I am so dreadfully sorry to hear about your partner - it does seem incredulous when we are simply told there is 'nothing that can be done'. I am only just coming out of the shock of being told that about my daughter and am now in fight mode - How can they just leave these young people to die without offering any options?


I have found the messages and suggestions on this site a tremendous help and I intend to ask our oncology registrar on Monday what she knows about other treatment options including cyberknife and treatments not currently available on the NHS or treatments abroad. At this time cost is no option - we would remortgage our house if there was a chance of getting Gemma some treatment - in fact I would gladly sleep on the streets if it meant there was some hope.


I do wish you and your family all the best and lets all keep fighting and challenging!


My thoughts and prayers are with you.


For those of you who have enquired about Gemma - she is doing well following the infection and things are slowly improving and although she is still in ITU they are pleased with her progress. Thank you for everyones good wishes.


debbie.

Posted

Hi Vicky and I'm so sorry to hear about your partner. I can certainly empathise with you - my husband Ted had never had a serious illness in our 19 years of marriage until he was diagnosed with this disease and jaundice was his only noticable symptom too. We heard the news "It's probably months, not years" from the doctor together. It's an incredible shock and I know just how it turns your world upside down.


Ted's reaction was to simply deny that this was going to beat him. 14 months later he's still of the same opinion!


By far the most common form of pancreatic cancer is adenocarcinoma and it's likely that the doctors would have told you if it was another type but do ask the Macmillan nurse on Monday just to make sure. In the meantime, don't worry about it - you have enough to deal with as it is!


Just to reiterate, you are not a failure! I remember only too well the feelings of "I should have noticed something was wrong"; "I should make them DO something"... there's hundreds of horrible thoughts like that running through your brain, I know. You couldn't have noticed anything was wrong and you can't force the doctors to do something which they think isn't in the best interests of your partner. Nothing you've done or haven't done caused this or made it worse. You haven't failed your partner.


I know that right now it's all like a big nightmare. It takes time to absorb the news. Give yourselves the time to do that and just take a breath before trying to deal with all the implications, the ifs, buts and maybes. You can't do it all at once! All you can do is love your partner and children, support them in the best way you can and don't forget that you need love and support too - it's all too easy to burn yourself out and that's no use to anyone.


With my love and thoughts


Nicki x

Posted

Hi Debbie - nice that we cross-posted and I'm pleased to hear that Gemma is doing well.

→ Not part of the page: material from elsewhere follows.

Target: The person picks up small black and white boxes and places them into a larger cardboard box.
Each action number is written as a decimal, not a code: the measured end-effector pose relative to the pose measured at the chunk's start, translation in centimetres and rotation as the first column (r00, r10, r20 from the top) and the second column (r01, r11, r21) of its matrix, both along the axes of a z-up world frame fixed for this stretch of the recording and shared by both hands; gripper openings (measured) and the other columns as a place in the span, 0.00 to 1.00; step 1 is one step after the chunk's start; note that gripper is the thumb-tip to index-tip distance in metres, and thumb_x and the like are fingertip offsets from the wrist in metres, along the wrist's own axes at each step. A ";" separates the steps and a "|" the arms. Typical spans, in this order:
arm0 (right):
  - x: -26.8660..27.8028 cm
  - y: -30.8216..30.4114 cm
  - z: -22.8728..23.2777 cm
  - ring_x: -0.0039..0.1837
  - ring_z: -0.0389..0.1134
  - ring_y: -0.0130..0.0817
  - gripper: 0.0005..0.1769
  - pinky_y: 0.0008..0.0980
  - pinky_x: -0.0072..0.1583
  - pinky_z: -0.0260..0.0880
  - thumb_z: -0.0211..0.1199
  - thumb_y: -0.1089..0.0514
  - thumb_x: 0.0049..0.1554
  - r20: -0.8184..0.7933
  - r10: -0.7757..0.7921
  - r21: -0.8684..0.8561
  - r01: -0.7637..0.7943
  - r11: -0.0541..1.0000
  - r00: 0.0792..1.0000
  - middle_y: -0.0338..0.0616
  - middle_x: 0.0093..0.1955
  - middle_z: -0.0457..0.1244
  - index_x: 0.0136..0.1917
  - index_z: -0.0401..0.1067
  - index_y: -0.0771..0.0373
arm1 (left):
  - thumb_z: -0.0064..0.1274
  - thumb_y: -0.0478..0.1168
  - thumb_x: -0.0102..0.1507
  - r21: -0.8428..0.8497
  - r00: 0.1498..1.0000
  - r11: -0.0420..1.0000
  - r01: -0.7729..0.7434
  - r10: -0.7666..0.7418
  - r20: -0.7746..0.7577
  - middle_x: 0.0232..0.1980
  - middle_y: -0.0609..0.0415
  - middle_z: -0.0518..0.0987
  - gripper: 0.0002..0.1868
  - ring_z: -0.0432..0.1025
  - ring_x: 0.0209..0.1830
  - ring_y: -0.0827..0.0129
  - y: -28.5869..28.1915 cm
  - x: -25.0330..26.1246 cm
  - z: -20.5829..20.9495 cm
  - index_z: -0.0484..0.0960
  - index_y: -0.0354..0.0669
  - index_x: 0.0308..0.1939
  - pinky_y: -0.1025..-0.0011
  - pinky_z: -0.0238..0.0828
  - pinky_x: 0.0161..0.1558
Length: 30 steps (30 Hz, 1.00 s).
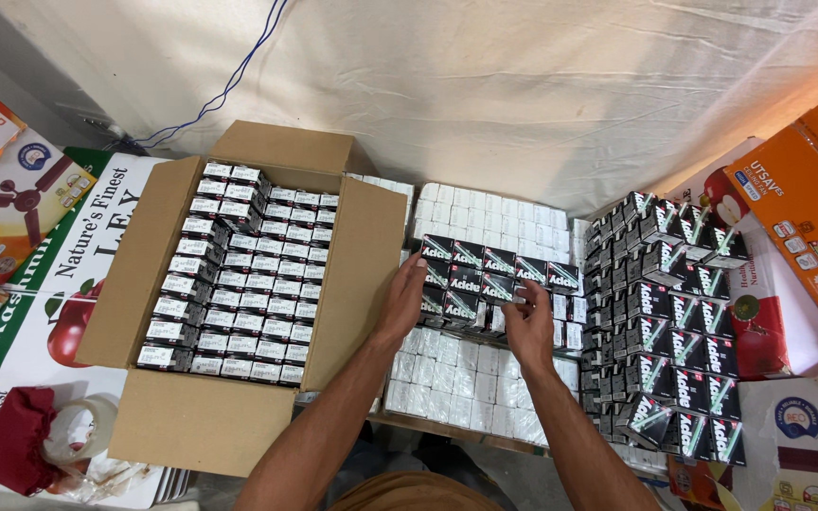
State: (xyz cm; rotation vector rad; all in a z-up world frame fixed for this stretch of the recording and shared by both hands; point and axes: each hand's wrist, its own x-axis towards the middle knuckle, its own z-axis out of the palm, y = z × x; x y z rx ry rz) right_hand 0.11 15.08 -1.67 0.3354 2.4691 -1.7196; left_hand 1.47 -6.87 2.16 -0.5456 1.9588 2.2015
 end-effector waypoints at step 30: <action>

When discussing possible alternative treatments, do ask the oncologist what trials might be suitable for Gemma - I've investigated a few for Ted and although we haven't embarked on any yet, we're just waiting for the right one for him. There are trial databases and some are very good but some aren't up to date and I've found that the details of trials sometimes aren't particularly layman-friendly. However, if there's something that you feel might be suitable you can always ask.


At the risk of being a 'naysayer' I know exactly that feeling of "I'll go anywhere, do anything..." However, please do look at everything you are offered with a sceptical eye - there are a lot of people out there only too happy to make money out of others' misery. I remember the sentiment (if not the exact words) of Patrick Swayze: If a person had a cure, they wouldn't be selling it to us from a small obscure hospital or clinic because they'd be both famous and rich!

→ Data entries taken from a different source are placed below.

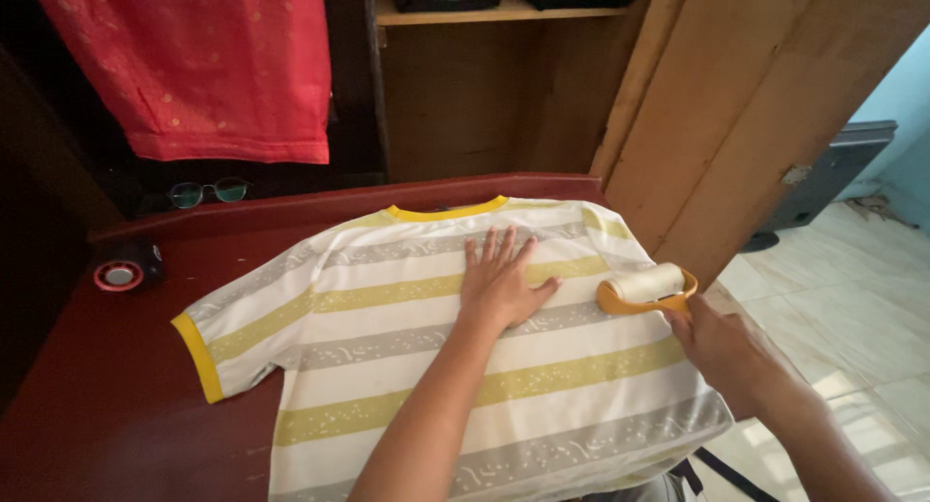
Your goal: The person uses a lint roller to remove lint from a striped t-shirt laid on a table. They roll the tool across the back and front of the shirt, then flip the shirt over to continue cleaning the other side.
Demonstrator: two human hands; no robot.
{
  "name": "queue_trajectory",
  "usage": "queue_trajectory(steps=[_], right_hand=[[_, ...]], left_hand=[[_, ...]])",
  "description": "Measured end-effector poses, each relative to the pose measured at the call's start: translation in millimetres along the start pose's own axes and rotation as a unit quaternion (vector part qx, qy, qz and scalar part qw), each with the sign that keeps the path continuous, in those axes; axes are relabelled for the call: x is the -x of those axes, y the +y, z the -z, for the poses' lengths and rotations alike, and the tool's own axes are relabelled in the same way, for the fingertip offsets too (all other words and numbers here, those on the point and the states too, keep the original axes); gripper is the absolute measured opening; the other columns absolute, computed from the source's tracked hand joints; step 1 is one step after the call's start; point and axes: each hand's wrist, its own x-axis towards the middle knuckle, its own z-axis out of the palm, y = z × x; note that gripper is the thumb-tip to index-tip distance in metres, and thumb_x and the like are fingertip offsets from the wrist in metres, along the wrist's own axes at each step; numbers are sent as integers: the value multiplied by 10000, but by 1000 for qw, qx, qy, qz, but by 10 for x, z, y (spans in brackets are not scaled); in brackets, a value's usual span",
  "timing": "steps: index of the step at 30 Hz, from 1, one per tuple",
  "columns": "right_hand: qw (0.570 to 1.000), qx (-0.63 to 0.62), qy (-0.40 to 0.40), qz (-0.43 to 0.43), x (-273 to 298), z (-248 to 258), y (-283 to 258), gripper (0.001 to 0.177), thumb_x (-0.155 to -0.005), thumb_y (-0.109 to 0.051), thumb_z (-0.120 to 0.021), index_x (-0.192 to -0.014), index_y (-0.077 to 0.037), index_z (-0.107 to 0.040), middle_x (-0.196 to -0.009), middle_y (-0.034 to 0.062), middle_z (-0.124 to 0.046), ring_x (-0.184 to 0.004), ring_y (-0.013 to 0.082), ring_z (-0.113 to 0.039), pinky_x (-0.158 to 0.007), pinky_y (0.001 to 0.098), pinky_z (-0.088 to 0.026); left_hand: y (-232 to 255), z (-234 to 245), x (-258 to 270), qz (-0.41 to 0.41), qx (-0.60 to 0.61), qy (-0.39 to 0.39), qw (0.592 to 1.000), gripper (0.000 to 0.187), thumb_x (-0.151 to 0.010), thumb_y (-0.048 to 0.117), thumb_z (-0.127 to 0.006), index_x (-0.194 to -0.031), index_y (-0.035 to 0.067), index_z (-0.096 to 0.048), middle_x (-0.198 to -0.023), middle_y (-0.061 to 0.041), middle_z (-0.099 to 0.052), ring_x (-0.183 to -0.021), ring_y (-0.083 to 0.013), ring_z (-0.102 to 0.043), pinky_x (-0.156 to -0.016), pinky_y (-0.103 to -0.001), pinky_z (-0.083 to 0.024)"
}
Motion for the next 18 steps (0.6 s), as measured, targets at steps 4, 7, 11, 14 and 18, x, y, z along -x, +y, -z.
queue_trajectory(steps=[4, 7, 11, 14, 18], right_hand=[[1000, 4, 13, 12, -51, 21, 3, 419, -1021, -446, -457, -1247, -107, -556, -854, 272, -749, -846, 468, -729, -803, 576, -552], [1000, 9, 16, 19, -253, 16, -75, 453, -1030, -445, -458, -1292, -85, -542, -859, 275, -750, -847, 451, -744, -811, 561, -565], [1000, 4, 5, 1, -622, -22, -194, 489, -1038, -437, -460, -1344, -64, -536, -896, 283, -754, -874, 460, -736, -827, 566, -564], [1000, -1, -6, -12, -973, -71, -305, 472, -1034, -419, -453, -1333, -64, -541, -901, 258, -767, -866, 436, -755, -841, 557, -569], [987, 7, 98, 130, -1275, -83, -422, 474, -1034, -412, -484, -1221, 9, -596, -938, 274, -709, -890, 458, -693, -764, 556, -563]], left_hand=[[1, -12, -3, -1, -14, 1, 1000, 880, -885, 735, -472, -1597, 244, -311, -1706, -74, -155, -1580, -297, -73, -1258, -545, 1], [10, 0, -4, 3, -13, -8, 1000, 890, -884, 739, -474, -1601, 244, -295, -1707, -71, -142, -1579, -297, -63, -1258, -536, 2], [14, 7, -8, 7, -13, -19, 1000, 891, -885, 726, -471, -1609, 250, -262, -1709, -59, -111, -1580, -287, -37, -1256, -534, 13], [19, 28, -3, 4, -18, -28, 999, 878, -899, 720, -451, -1613, 250, -253, -1715, -59, -99, -1581, -285, -35, -1254, -548, 11], [44, 71, 34, 7, -9, -27, 1000, 864, -904, 719, -440, -1614, 259, -264, -1714, -60, -110, -1584, -283, -38, -1258, -551, 6]])
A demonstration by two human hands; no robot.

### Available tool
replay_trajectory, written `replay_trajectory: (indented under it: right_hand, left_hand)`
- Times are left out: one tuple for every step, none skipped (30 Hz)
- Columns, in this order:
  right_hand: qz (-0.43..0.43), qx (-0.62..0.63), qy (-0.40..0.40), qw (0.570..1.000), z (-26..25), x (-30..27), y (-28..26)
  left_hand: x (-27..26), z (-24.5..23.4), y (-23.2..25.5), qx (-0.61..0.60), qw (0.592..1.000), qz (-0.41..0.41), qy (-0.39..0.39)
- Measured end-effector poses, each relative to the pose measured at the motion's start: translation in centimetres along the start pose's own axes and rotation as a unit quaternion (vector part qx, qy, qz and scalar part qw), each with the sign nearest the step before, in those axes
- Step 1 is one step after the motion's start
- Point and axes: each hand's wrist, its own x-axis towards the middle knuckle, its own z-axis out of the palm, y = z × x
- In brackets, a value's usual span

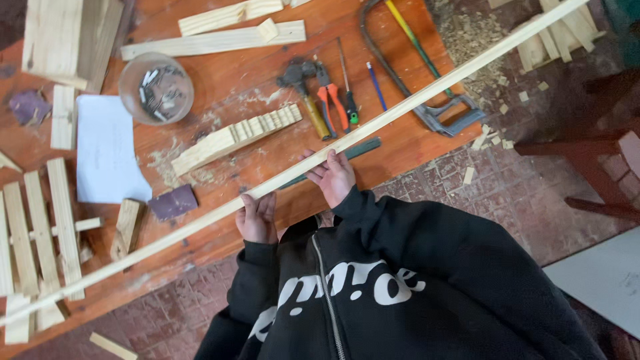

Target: The person marks small wooden pieces with a pencil and ruler, then sands them with sandpaper. They also measure and mark a long wooden plank with a ruler and pencil.

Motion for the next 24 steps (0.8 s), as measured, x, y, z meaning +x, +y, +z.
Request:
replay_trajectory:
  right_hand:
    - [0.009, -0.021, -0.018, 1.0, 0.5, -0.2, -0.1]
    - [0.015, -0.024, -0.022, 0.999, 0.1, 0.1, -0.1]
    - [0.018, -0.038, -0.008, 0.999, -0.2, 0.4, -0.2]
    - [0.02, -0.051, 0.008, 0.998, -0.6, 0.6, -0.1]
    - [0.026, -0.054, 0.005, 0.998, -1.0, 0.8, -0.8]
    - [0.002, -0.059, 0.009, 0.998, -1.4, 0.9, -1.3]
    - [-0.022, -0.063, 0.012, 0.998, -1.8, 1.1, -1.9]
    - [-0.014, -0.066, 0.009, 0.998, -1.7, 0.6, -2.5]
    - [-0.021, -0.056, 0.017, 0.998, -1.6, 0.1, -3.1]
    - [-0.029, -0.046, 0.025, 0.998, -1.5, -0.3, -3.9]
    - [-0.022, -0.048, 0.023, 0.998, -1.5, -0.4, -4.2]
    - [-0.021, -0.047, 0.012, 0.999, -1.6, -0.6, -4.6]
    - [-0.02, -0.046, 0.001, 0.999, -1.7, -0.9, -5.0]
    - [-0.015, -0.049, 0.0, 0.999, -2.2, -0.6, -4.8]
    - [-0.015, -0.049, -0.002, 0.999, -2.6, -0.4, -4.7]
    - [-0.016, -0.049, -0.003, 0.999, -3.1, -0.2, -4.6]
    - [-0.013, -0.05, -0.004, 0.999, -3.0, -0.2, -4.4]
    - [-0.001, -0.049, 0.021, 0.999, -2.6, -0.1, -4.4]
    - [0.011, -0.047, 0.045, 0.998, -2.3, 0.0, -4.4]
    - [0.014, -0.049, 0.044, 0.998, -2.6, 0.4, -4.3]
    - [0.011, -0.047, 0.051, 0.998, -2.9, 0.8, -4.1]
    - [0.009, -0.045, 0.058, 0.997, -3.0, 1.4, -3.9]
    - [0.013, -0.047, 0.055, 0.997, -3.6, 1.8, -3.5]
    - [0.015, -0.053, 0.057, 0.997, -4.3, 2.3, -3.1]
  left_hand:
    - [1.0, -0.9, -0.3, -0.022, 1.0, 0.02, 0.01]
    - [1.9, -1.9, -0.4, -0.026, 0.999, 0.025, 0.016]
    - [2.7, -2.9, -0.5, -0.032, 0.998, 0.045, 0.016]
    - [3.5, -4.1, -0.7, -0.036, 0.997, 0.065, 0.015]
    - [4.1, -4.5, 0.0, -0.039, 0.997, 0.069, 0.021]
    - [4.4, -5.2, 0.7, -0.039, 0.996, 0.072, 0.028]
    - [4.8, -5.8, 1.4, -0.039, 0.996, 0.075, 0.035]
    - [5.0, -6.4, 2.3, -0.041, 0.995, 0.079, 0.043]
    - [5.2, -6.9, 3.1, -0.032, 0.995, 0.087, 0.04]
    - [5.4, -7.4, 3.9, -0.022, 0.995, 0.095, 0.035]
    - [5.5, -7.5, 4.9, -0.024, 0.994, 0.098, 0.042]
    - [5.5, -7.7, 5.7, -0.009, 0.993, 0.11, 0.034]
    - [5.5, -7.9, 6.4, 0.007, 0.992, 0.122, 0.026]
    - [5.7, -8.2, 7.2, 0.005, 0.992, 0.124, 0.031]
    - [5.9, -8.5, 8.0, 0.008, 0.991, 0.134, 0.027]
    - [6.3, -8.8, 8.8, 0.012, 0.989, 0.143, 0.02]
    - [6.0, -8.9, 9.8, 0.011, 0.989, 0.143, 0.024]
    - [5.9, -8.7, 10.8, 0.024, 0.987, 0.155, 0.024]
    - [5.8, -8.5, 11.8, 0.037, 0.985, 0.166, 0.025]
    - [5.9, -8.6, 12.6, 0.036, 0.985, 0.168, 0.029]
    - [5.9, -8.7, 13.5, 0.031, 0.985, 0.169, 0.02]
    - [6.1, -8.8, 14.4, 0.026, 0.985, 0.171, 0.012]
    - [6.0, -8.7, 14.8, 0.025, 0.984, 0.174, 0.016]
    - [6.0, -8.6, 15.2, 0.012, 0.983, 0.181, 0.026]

That's not intended to be dismissive but I think in the early days after diagnosis it's only too easy to go chasing the rainbow.


My thoughts are with Gemma, you and the family


Nicki

Posted

hi everyone first of all i would like to say thanks to all of you for giving me support and advice in 1 day you have gave me so many questions im going to ask my doctor monday as there is so much we have not been told first of all we have not been given an appointment with a oncologist or specialist we have not been told whether the reason he cant have a stent is because of liver failure or blocked bile duct or what type of pc it is all i know is its pc and in his liver aswell is it because im 27 and my partner 28 that they think were uncapable of knowing the whole facts also my partner did lose weight he lost 4 stone in a month but steroids have gave him a really big appetite so hopefully he has put some bk on its nice to know there are people here that know what were going through people who have been through or going through the same i love my family and friends to death but its hard not to scream when they say things like everythings going to be ok or are you ok 24/7 i know they mean well debbie and nardobd i really hope all goes well with gemma and ted xxxx

Posted

Dear Vicky


I am so very sorry to hear about your partner. All of us on this forum will understand the shock and upset you are going through right now. Again, he is so very young to have p.c. and to just be sent home with pain relief and nothing else is unbelievable! You should be receiving a lot more help and advice, so you should see your own GP and ask what is going to happen, or contact the hospital direct, if you have a specialist to refer to. I'm sure you will get more advice from others on here, who are a lot more clued on procedures than I am, so wait and see what other replies you get.


One thing you can count on is that you will get a lot of emotional support and comfort from talking to others on here. We understand how you are feeling. We are here to listen and help where we can. My heart goes out to you, especially with having young children, but try and keep positive until you have got more info and advice.


Keep in touch and let us know how you get on.


Best wishes

Ellie

xx

Posted

Dear Vicky,

Sorry I haven't posted sooner, my boy has had chicken pox and now my little girl has got it, just waiting for the little one to start scratching and it will be a hat trick!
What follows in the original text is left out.